Well,

Am 04.07.22 um 14:43 schrieb Tony Zorman:
On Mon, Jul 04 2022 14:25, Michael Topp wrote:
if you're asking what distro maintains xmonad packages (the best), I 
count on Arch.
On the contrary, I think Arch is probably one of the worst options
around when talking about using XMonad via distro packages!

They update all official 'xmonad' packages frequently, because their 
haskell packages themselves also are updated quite often (could be once, 
twice a week).
XMonad on Arch is still stuck on 0.15 (0.16 for contrib); the new
release (0.17.0) has been out for almost a year by now!

Arch have updated their xmonad + xmonad-contrib packages to 0.17 now. Xmobar also gets updated regularly.

The reason Haskell packages on Arch update so frequently is because they
are rebuilding all of the dependencies of a package when they update it.
This could be a random library anywhere in the dependency tree—probably
not an update to xmonad or xmonad-contrib itself.  The reason for this
is that Arch links Haskell binaries dynamically instead of statically
(which is the default on pretty much any other distro; for obvious
reasons, I think). 
So what? That's just why the distros behave kind of conservative here; they don't provide Haskell stuff only because of XMonad.

 One of the side effects of this is that people have
to recompile their configs with every bump.  If they forget to do that
then they could get sent straight back to the TTY when logging in.
Seemingly, sometimes people also forget to bump some dependencies,
leading to lots of broken xmobar's etc.  Not a fun experience.
Nope, this only happens if you don't read the excellent Arch-Wiki thoroughly:

[ https://wiki.archlinux.org/title/Xmonad#Problems_with_finding_shared_libraries_after_update ]

Simply create a pacman-hook to automatically rebuild the xmonad.hs after every update; very convenient.

Compilation will break nonetheless if the xmonad.hs contains errors and/or is (too) outdated.
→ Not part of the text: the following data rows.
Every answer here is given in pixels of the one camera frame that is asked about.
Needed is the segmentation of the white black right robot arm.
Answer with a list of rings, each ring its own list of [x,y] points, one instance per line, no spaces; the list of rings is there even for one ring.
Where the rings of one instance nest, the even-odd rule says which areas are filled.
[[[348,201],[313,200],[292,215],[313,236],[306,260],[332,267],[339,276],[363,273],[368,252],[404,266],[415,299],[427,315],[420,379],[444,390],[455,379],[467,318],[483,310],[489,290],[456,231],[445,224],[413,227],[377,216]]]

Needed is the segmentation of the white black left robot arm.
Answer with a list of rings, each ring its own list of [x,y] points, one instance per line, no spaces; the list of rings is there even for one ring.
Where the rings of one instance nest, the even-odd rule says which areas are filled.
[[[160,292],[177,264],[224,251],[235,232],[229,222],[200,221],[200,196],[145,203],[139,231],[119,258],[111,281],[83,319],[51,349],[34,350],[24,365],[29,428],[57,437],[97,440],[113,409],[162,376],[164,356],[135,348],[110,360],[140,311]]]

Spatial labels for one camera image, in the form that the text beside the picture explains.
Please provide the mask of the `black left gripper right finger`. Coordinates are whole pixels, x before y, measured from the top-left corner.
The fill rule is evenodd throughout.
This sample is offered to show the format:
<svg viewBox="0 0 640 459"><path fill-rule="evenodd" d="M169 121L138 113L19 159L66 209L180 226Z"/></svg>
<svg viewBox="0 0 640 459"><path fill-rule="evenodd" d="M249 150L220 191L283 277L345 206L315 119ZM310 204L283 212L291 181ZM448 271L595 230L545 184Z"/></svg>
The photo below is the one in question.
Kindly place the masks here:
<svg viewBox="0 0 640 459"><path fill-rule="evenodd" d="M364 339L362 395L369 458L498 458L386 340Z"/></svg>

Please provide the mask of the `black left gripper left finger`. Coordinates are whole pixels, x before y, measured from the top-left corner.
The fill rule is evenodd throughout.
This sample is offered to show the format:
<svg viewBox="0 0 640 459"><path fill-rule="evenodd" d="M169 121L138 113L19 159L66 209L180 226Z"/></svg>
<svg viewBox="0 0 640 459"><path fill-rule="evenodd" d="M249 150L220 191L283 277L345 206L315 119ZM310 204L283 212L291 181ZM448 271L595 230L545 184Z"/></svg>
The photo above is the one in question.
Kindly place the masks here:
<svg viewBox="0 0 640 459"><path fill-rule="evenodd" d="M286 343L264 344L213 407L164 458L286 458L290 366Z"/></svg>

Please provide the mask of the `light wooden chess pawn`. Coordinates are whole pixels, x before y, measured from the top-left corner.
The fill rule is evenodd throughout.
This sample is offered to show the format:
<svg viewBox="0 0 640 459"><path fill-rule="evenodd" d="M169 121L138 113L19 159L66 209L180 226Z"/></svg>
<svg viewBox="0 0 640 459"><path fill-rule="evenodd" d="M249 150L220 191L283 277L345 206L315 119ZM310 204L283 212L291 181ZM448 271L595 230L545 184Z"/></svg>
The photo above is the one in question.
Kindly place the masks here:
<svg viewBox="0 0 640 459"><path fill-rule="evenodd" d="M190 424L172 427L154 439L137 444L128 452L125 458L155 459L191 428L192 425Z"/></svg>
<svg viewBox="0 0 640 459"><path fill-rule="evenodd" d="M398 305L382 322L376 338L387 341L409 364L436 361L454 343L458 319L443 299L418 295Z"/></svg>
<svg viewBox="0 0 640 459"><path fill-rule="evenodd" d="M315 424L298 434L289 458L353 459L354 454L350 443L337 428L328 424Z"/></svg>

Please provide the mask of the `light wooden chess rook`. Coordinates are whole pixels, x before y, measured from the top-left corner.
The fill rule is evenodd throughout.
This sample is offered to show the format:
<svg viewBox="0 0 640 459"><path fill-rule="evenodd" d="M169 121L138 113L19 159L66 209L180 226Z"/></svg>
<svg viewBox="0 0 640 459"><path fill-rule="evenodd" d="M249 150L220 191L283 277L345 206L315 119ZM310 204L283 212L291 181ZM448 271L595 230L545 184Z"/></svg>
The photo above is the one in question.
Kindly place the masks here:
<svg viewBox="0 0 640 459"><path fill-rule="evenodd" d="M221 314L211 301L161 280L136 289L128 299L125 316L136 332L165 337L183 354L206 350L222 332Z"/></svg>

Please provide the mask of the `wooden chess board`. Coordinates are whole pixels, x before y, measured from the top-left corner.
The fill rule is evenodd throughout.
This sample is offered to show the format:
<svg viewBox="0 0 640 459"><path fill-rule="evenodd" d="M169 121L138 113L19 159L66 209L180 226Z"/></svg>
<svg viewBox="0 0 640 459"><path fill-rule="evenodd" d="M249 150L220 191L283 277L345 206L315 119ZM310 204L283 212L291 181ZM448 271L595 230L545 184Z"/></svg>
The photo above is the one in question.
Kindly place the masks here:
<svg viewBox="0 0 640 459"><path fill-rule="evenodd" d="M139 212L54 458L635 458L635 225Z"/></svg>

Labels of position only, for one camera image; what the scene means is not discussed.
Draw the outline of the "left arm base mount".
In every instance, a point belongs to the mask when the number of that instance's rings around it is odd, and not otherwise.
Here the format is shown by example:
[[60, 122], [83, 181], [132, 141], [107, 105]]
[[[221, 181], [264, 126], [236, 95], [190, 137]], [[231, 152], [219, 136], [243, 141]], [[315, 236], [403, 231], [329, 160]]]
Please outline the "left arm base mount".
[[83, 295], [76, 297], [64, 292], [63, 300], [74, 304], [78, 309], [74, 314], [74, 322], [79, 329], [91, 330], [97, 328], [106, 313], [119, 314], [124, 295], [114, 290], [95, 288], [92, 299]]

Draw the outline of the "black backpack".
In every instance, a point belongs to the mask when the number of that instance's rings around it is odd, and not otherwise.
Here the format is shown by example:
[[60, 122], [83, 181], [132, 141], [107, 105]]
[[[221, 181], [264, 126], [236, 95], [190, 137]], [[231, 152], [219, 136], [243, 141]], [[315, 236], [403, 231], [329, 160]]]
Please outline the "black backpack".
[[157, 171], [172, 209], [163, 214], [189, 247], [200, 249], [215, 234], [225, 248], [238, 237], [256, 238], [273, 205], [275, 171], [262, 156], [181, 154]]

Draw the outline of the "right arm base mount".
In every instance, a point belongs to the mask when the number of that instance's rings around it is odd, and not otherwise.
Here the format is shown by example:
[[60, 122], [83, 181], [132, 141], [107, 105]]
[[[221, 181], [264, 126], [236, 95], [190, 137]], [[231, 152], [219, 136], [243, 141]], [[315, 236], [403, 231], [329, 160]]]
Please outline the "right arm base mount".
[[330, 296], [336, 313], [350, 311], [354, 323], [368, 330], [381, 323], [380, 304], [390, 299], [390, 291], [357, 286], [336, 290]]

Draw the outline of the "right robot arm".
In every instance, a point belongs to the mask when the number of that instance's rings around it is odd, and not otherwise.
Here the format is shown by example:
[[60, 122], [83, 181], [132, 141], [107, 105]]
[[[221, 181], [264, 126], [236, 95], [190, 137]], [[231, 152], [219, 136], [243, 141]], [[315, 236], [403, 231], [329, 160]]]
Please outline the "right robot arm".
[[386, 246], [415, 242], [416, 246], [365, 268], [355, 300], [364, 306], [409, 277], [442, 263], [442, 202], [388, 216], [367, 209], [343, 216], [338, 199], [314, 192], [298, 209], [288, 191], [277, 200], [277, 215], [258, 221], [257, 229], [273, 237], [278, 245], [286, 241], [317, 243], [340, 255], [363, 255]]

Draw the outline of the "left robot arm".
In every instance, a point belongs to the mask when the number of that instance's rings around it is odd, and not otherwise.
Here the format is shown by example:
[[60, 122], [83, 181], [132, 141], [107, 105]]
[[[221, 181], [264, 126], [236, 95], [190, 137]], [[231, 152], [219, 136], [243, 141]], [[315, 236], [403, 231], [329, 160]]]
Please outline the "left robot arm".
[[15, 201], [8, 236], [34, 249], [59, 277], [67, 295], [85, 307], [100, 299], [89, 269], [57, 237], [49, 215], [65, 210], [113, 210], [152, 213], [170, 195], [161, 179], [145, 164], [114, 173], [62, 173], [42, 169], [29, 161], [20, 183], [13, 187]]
However if this happens while already being in X(monad), I am not being send to TTY.


      
Alternatively you can make your own local xmonad build, independent
from the distro. And sure, you also have to decide which compiler to
use. I highly recommend consulting the wikis from both Arch Linux and
Xmonad.
If you use [our build instructions], then stack will pick which version
of GHC to use; you don't need to think about it.  It's also much more
up-to-date than both wikis.

I don't think the distribution matters much when using stack (or even
nix), but then we're also not talking about distro packages anymore.

  Tony

[our build instructions]: https://xmonad.org/INSTALL.html
  
Yw, with "locally" I was also referring to this, though it's not explicitly called a "wiki".
I was just too lazy not to launch my browser on my slow old machine for c&p-ing links; sorry for that.

Anyway I once of course read "[our build instructions]" – and decided against stack or cabal, but rather staying with the stock distro packages.

Because at least for Arch it works! And because I didn't want to have another local parallel universe in my system or learn about ghc's, stack's etc. apps' other peculiarities, since I use some more apps built on haskell, too. – I have also got other things to do. So I don't mind if my Haskell or XMonad packages onboard are a minor-minor-version/s behind.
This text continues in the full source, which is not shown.